Work item :: Write out the stretch of lines below that begins at the line with "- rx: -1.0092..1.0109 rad" and ends at the line with "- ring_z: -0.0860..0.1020", including both, exactly as given and nothing more.

╭─ Source data

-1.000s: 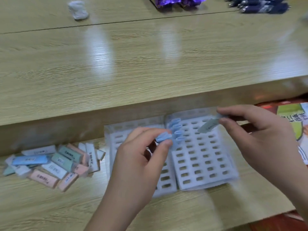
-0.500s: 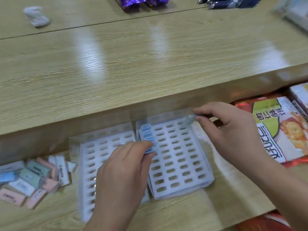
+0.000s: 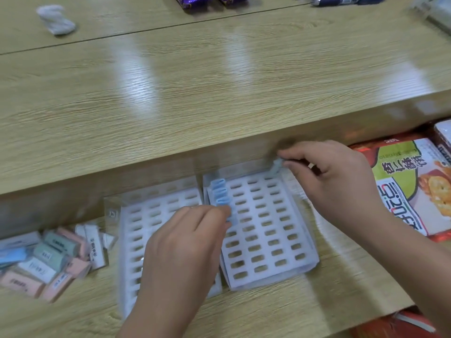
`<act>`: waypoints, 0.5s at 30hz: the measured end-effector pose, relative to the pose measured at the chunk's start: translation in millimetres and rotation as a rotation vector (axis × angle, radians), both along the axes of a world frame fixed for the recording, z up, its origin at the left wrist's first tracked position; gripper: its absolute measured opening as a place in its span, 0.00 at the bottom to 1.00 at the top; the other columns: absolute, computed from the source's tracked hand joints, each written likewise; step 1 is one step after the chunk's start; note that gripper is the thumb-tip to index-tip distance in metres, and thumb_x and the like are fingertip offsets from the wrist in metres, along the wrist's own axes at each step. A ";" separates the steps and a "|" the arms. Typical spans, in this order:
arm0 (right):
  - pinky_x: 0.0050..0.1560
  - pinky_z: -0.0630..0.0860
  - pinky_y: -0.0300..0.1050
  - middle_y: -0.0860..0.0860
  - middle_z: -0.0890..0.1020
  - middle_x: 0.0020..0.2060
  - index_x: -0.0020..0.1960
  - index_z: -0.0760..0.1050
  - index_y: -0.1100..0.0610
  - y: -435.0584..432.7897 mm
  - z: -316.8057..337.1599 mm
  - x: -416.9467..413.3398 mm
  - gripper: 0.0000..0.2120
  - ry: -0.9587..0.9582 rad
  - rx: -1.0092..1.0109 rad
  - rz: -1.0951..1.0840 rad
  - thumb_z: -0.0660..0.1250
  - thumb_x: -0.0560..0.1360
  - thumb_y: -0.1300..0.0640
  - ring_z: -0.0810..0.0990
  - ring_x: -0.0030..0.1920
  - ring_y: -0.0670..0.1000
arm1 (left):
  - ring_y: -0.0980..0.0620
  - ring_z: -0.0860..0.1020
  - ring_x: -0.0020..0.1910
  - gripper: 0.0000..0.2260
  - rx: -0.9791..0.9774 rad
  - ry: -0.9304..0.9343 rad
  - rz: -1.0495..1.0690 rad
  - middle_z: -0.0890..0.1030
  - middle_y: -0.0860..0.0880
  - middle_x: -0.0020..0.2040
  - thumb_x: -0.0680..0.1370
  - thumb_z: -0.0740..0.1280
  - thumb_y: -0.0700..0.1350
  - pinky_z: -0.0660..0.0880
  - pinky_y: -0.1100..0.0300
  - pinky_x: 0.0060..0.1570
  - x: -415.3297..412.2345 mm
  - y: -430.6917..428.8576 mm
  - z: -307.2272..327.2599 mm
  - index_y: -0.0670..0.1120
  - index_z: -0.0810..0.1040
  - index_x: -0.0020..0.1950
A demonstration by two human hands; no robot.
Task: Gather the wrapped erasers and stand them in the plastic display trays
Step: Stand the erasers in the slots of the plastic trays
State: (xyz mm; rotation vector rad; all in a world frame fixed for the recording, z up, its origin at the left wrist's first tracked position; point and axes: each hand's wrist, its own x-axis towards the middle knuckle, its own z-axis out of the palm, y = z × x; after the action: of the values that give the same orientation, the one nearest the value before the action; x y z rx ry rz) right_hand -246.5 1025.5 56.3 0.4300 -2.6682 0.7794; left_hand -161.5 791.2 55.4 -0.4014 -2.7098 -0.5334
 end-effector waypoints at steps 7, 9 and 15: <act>0.43 0.74 0.42 0.40 0.82 0.47 0.55 0.82 0.49 8.1 -0.3 -1.6 0.09 -0.005 0.051 0.077 0.67 0.77 0.53 0.76 0.46 0.44 | 0.52 0.82 0.41 0.08 0.044 -0.086 -0.036 0.84 0.54 0.45 0.74 0.70 0.44 0.78 0.57 0.31 -3.7 -3.7 3.6 0.47 0.83 0.52; 0.45 0.74 0.42 0.41 0.83 0.47 0.55 0.82 0.50 8.2 -1.4 -2.9 0.09 0.020 0.045 0.069 0.67 0.77 0.54 0.77 0.46 0.46 | 0.52 0.83 0.42 0.09 0.054 -0.075 -0.019 0.85 0.53 0.45 0.75 0.70 0.43 0.77 0.60 0.33 -3.8 -2.1 2.4 0.46 0.84 0.53; 0.47 0.69 0.35 0.43 0.84 0.49 0.54 0.83 0.51 6.7 -6.5 -3.6 0.08 0.056 0.025 0.017 0.67 0.77 0.55 0.78 0.47 0.46 | 0.50 0.82 0.41 0.08 -0.010 -0.078 0.028 0.85 0.52 0.44 0.76 0.70 0.43 0.71 0.61 0.34 -4.8 -1.8 5.7 0.46 0.84 0.53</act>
State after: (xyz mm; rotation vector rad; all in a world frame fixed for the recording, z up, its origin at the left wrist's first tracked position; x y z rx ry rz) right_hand -250.1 1032.2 49.8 0.4750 -2.6275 0.7291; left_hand -166.3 789.4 61.1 -0.3516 -2.7898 -0.5385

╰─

Written solution ::
  - rx: -1.0092..1.0109 rad
  - rz: -1.0951..1.0840 rad
  - thumb_z: -0.0660..0.1250
  - thumb_x: -0.0560..0.1360
  - thumb_y: -0.1300..0.0640
  - ring_z: -0.0810..0.0990
  - ring_x: -0.0030..0.1920
  - ring_y: -0.0670..0.1000
arm1 (left):
  - ring_y: -0.0980..0.0620
  - ring_z: -0.0860..0.1020

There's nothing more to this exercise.